WHAT THIS TASK INVOLVES:
Use the entries below to count the lines that hold the word "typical"; answer with the number only.

Dataset items:
•••••

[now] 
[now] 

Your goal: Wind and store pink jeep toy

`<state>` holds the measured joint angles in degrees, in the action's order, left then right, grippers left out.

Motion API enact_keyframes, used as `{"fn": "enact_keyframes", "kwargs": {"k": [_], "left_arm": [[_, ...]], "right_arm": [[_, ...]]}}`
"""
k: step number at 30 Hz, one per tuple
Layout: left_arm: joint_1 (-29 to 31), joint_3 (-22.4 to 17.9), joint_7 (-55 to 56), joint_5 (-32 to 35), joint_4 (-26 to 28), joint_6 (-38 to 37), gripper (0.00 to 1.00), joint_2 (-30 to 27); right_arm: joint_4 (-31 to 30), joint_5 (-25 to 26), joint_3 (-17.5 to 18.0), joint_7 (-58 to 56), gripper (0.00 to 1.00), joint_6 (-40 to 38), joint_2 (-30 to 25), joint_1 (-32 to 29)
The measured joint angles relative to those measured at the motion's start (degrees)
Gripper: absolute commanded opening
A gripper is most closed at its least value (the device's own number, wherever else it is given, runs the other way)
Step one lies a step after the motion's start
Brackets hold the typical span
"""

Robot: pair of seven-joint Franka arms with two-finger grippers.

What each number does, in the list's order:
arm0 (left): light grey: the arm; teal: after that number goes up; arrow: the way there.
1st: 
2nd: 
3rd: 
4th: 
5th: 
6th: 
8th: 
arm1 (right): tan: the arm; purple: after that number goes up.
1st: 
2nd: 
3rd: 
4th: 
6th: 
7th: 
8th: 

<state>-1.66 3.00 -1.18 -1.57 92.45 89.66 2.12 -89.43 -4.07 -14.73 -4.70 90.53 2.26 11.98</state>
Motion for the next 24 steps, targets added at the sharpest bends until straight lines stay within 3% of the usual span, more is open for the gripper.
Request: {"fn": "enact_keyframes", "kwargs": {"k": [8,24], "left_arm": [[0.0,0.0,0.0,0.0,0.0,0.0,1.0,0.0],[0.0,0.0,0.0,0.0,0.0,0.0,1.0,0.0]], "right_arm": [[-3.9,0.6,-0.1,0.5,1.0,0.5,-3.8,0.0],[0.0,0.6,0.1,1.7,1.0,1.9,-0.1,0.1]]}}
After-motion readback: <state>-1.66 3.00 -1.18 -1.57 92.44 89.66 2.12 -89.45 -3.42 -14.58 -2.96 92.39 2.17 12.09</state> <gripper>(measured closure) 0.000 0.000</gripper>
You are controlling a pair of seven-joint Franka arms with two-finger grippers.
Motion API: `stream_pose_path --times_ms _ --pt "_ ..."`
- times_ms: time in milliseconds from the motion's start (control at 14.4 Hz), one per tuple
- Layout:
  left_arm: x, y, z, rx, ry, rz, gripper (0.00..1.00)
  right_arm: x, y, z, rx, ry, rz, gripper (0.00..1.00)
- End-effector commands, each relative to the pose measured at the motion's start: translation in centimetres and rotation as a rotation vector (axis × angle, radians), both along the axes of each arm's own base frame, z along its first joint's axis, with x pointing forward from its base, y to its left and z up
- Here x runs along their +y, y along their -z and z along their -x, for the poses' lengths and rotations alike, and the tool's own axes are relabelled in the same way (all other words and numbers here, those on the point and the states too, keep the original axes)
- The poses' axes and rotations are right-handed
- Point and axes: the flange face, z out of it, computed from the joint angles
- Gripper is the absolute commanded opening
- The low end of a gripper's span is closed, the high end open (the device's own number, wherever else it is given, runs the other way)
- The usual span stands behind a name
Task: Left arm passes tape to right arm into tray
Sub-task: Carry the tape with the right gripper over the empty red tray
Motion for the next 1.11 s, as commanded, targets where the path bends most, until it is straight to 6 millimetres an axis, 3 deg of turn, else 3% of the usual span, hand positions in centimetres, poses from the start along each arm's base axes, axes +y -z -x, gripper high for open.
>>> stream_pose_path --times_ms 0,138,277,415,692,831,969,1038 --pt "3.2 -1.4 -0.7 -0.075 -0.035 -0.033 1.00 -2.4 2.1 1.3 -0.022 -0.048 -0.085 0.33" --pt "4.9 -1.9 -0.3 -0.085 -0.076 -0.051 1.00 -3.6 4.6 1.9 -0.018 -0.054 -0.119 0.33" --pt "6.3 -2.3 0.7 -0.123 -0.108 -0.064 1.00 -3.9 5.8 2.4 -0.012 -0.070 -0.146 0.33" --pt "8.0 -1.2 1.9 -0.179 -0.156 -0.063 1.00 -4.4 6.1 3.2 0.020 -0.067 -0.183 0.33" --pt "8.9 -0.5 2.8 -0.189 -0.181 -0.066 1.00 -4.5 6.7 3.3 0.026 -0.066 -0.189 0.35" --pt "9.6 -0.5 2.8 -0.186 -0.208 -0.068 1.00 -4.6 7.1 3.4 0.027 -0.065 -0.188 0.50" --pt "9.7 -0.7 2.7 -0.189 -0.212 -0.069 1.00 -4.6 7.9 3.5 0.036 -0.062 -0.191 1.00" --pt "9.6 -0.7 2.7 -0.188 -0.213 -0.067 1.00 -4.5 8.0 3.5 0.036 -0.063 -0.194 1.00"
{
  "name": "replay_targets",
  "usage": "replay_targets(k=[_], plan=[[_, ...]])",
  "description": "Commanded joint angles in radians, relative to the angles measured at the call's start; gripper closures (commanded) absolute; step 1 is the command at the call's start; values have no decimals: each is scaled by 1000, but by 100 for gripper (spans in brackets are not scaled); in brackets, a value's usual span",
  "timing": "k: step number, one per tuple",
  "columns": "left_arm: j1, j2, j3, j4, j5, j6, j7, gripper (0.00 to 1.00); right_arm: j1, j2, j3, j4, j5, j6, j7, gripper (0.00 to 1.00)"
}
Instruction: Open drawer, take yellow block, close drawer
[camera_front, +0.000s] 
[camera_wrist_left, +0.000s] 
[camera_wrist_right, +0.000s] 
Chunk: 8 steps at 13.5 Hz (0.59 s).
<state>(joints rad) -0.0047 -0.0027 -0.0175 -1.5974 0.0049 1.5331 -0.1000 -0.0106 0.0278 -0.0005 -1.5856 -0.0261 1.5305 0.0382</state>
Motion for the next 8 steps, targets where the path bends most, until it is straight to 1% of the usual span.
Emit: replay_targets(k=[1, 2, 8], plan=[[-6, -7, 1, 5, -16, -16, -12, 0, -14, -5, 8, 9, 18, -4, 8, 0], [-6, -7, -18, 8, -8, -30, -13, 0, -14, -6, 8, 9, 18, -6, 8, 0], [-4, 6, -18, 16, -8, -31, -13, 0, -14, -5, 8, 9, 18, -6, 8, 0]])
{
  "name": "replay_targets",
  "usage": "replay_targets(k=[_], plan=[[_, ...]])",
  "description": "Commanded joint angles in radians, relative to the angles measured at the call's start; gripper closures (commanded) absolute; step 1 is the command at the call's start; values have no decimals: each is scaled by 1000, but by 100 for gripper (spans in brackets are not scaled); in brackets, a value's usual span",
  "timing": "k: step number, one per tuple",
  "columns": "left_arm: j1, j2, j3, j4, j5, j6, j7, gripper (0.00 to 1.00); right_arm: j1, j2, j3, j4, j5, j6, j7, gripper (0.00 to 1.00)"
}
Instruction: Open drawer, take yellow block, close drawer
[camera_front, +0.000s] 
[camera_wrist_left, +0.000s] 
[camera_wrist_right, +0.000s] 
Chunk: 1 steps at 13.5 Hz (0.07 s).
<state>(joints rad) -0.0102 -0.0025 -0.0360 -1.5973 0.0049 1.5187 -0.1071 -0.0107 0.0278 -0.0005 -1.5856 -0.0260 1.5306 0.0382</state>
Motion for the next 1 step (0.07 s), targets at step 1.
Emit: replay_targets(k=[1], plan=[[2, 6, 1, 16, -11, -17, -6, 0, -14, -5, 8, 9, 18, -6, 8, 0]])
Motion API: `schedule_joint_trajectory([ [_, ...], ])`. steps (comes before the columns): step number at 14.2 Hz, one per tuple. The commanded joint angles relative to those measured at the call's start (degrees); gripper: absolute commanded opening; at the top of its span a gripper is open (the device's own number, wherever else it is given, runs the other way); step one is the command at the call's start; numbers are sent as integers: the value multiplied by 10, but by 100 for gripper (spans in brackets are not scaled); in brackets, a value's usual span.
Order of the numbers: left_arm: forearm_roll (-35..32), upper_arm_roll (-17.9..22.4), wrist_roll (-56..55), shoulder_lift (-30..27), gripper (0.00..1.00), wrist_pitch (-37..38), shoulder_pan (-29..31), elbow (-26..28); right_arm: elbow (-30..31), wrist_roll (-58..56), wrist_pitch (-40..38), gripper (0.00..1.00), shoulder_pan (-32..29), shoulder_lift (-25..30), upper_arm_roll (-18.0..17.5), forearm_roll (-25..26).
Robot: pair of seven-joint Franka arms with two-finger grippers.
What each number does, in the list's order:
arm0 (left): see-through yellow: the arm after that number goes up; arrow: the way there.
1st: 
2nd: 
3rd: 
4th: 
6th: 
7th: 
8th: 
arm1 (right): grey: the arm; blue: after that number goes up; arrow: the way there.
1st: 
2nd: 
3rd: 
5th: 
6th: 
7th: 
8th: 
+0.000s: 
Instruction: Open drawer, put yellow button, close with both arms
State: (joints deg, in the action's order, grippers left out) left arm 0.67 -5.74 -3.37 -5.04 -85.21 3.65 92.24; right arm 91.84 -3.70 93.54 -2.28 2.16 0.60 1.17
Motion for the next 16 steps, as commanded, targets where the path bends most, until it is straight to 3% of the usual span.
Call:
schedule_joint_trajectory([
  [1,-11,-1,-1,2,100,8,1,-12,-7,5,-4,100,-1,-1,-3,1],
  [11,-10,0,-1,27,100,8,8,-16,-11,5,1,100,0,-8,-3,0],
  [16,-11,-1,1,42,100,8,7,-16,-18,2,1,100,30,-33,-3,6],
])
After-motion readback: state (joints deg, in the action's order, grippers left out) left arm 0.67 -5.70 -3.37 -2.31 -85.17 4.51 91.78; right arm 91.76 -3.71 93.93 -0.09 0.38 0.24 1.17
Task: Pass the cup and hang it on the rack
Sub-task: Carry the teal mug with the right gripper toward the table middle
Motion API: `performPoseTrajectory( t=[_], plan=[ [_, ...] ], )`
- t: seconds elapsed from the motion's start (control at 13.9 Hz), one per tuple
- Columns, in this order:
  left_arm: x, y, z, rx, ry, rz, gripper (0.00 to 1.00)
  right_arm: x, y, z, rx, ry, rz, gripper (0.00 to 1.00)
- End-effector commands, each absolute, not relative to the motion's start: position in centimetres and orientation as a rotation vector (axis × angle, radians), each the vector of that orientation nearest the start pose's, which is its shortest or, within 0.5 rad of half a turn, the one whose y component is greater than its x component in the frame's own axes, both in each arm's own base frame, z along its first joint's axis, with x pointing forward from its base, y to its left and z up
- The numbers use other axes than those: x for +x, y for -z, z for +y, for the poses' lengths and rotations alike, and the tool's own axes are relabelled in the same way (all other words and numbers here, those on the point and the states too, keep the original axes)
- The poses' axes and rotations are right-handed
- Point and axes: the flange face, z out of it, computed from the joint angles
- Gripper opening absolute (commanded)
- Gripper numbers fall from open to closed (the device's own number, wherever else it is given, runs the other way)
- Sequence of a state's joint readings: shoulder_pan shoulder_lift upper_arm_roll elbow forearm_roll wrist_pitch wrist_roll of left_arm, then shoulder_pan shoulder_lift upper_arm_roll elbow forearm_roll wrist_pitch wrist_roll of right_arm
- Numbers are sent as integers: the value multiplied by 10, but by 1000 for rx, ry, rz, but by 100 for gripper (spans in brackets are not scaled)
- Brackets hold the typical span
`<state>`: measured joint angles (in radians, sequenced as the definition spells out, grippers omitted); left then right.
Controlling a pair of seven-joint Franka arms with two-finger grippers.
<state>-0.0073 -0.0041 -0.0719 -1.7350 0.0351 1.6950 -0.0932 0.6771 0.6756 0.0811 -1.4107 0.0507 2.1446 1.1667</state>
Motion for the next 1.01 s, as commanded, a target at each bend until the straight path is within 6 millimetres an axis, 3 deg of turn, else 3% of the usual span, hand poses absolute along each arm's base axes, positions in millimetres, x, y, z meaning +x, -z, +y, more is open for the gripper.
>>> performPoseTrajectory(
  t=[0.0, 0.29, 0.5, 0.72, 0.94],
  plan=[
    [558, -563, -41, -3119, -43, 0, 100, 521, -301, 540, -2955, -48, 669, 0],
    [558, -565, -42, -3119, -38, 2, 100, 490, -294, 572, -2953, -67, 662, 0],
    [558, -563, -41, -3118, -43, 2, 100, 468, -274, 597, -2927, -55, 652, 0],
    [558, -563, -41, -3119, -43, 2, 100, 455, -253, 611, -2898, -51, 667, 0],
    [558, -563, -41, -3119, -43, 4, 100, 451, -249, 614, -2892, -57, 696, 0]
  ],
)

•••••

ANSWER TO THIS TASK:
2